EXERCISE BRIEF: Look through the data below and extract, unchanged, the lines from the one that contains "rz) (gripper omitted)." to the one that contains "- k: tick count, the", both included.

── RECORD SET

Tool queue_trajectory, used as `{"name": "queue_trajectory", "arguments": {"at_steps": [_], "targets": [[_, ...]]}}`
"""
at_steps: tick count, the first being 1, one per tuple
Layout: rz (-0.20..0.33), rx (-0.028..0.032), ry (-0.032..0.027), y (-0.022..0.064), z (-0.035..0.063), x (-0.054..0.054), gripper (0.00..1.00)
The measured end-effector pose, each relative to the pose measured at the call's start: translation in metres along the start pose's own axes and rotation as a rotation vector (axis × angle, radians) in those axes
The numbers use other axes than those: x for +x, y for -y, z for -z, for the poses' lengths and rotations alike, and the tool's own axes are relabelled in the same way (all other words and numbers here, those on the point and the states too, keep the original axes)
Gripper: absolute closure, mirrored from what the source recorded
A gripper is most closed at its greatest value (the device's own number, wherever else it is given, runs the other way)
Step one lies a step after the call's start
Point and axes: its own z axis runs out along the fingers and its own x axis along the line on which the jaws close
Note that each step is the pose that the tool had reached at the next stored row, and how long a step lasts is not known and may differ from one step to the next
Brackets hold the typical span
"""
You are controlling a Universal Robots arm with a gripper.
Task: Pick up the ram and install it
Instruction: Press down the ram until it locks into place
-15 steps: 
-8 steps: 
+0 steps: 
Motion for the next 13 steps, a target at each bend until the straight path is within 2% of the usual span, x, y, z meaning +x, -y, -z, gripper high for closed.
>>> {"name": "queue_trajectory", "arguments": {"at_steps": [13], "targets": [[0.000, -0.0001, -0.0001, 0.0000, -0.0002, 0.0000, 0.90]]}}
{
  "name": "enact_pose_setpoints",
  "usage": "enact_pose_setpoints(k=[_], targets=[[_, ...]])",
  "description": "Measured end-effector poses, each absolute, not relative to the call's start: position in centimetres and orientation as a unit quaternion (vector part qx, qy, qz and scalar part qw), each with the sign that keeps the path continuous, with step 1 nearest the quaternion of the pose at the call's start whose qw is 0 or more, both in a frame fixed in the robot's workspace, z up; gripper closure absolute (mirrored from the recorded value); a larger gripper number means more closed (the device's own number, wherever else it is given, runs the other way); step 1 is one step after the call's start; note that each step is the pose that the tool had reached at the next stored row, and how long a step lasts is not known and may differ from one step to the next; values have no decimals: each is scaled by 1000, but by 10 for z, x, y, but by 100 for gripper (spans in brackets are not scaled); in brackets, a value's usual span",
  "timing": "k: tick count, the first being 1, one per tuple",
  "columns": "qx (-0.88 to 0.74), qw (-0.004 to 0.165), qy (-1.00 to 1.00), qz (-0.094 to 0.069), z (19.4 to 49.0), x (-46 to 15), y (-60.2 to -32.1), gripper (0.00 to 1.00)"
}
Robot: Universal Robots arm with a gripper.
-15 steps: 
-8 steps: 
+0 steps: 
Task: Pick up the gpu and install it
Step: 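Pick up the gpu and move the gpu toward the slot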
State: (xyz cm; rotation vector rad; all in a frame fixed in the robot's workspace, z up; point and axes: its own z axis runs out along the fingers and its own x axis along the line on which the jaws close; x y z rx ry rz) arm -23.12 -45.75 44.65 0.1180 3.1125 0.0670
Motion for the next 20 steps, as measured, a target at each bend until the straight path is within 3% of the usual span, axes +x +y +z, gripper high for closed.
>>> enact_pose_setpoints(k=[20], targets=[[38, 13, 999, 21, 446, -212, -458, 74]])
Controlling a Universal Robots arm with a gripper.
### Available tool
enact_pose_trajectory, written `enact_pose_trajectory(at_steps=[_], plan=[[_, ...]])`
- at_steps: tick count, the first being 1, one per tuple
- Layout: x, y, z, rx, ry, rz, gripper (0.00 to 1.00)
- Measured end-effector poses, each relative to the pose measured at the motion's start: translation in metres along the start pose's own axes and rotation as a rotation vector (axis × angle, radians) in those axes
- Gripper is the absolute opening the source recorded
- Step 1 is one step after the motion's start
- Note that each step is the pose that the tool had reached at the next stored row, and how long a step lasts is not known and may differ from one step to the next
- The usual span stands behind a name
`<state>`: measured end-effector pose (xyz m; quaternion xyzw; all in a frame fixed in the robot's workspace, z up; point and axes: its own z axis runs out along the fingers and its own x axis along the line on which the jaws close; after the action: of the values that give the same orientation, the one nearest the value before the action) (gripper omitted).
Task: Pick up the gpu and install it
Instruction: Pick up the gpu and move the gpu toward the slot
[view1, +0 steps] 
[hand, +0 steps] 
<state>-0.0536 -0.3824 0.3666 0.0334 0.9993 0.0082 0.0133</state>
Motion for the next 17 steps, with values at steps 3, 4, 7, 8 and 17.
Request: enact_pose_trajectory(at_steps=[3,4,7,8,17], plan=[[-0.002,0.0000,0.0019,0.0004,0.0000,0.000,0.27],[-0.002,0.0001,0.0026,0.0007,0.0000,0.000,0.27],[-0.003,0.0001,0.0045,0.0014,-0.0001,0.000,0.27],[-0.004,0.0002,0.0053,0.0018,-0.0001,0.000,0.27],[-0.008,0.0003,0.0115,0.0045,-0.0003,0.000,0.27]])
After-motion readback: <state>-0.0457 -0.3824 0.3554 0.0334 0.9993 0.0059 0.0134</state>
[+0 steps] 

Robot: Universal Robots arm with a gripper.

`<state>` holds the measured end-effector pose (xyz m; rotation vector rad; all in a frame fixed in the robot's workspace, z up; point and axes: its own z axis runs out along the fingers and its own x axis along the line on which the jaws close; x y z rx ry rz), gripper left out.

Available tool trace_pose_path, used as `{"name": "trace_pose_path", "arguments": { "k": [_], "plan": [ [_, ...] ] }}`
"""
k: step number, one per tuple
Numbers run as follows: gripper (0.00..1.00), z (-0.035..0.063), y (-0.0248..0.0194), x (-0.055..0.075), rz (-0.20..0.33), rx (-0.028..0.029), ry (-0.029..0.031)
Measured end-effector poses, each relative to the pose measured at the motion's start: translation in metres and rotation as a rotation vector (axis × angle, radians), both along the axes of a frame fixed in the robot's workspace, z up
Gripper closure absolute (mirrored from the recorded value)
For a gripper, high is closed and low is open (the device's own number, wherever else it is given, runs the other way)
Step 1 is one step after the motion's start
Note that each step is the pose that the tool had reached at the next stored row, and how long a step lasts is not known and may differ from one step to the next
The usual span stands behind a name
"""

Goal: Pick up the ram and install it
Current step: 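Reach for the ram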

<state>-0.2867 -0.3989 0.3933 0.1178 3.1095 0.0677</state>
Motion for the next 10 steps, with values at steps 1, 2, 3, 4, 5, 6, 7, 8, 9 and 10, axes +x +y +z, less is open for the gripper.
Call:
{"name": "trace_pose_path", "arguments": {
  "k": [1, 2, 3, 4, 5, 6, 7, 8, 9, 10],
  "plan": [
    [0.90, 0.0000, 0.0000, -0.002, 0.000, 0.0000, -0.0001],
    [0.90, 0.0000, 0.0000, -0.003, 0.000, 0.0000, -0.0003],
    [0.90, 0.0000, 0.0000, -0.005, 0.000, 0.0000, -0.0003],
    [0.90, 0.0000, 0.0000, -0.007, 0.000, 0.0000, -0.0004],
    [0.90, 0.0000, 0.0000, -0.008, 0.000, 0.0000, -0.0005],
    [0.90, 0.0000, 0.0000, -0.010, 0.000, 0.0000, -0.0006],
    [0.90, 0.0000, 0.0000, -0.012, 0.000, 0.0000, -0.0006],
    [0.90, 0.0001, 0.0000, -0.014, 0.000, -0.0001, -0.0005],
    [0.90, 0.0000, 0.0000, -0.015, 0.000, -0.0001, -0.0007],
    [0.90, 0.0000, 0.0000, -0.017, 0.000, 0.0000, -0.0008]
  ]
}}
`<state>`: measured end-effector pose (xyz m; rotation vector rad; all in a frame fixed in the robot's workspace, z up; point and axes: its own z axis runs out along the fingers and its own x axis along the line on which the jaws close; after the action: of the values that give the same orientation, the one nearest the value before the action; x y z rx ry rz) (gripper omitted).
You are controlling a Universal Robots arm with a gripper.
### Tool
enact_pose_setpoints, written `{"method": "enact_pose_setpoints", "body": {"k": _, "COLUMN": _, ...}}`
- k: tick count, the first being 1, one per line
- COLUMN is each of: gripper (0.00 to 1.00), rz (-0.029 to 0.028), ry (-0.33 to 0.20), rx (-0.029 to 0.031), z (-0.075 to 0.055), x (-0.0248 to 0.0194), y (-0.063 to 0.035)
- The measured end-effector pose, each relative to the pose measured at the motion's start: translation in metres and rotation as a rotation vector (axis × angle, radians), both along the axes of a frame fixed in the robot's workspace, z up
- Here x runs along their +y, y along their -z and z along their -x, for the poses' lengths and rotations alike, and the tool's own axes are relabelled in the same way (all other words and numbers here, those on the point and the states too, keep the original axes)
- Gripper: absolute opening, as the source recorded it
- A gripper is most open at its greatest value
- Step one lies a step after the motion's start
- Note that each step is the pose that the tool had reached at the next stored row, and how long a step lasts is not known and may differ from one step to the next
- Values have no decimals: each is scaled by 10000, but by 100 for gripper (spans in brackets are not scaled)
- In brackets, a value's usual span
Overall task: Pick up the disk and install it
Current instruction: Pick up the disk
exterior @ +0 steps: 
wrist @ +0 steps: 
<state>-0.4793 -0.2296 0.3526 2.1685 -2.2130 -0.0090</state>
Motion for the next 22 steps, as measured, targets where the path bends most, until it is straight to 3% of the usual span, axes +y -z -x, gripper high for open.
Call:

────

RESPONSE TO THE TASK:
`<state>`: measured end-effector pose (xyz m; rotation vector rad; all in a frame fixed in the robot's workspace, z up; point and axes: its own z axis runs out along the fingers and its own x axis along the line on which the jaws close; after the action: of the values that give the same orientation, the one nearest the value before the action; x y z rx ry rz) (gripper omitted).
You are controlling a Universal Robots arm with a gripper.
### Tool
enact_pose_setpoints, written `{"method": "enact_pose_setpoints", "body": {"k": _, "COLUMN": _, ...}}`
- k: tick count, the first being 1, one per line

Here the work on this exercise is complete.